Dear Harriette: I went out for dinner with a couple that my husband and I love very much. We got dressed, which was a lot of fun. But my friend wore heels so high that she could barely walk. It was a lovely evening, and we wanted to walk around a bit, but honestly, she could hardly take 10 steps without complaining. Don’t get me wrong, I love fashion and it’s so much fun to dress up, but it just seems silly to me to wear shoes that you can’t walk in at all. I didn’t do it when I was a teenager, and I’m sure not going to start doing it now.
We were ultimately unable to walk. Our date night ended quite abruptly because all my friend could do was stand around the corner while her husband went to get the car. Worst of all, she didn’t think there was anything wrong with not being able to walk. I thought it was ridiculous. I guess she could see the expression on my face, as she rolled her eyes and didn’t speak to me again. What do I even do with this? Should I call her? I didn’t mean to hurt her, but it was all just absurd. – Too high
Expensive too high: leave this one alone. Your friend realized that she had put herself in a difficult situation. She doesn’t need you to remind her. I also love fashion, but looks like this woman has gone a bit far. One solution for anyone who really wants to wear that fancy heel on a date night is to bring a pair of flats. This way you can still walk around freely if necessary.

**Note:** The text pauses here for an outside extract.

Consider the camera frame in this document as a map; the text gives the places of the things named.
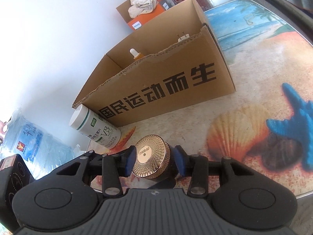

Dear Harriette: Recently my husband and I spent time with two other couples. Unfortunately, we have realized that we cannot afford to stay with them. They are big rolls. They drive luxury sports cars, drink expensive champagne, and go out regularly on extremely expensive dates. We went out with them once, and they footed the bill, so I didn’t even think about how much it cost. Last weekend we went out and agreed to split the bill. Our share was almost $ 1,000. We don’t have it like that at all. How can we stay friends with these people if we can’t afford to spend time with them? – Too rich
Expensive Too Rich: You can deal with this in two ways. You can stop going out with them and invite them to do things around the house instead, where you can manage the expenses. You can invite them to dinner occasionally. You can also be frank with them. Let them know how much you value their company, but you can’t afford to be like them. Agree that you will see each other from time to time. You don’t have to feel bad about not being able to afford the extravagances that are part of their daily life.
Harriette Cole is the founder of DREAMLEAPERS, an initiative to help people access and activate their dreams.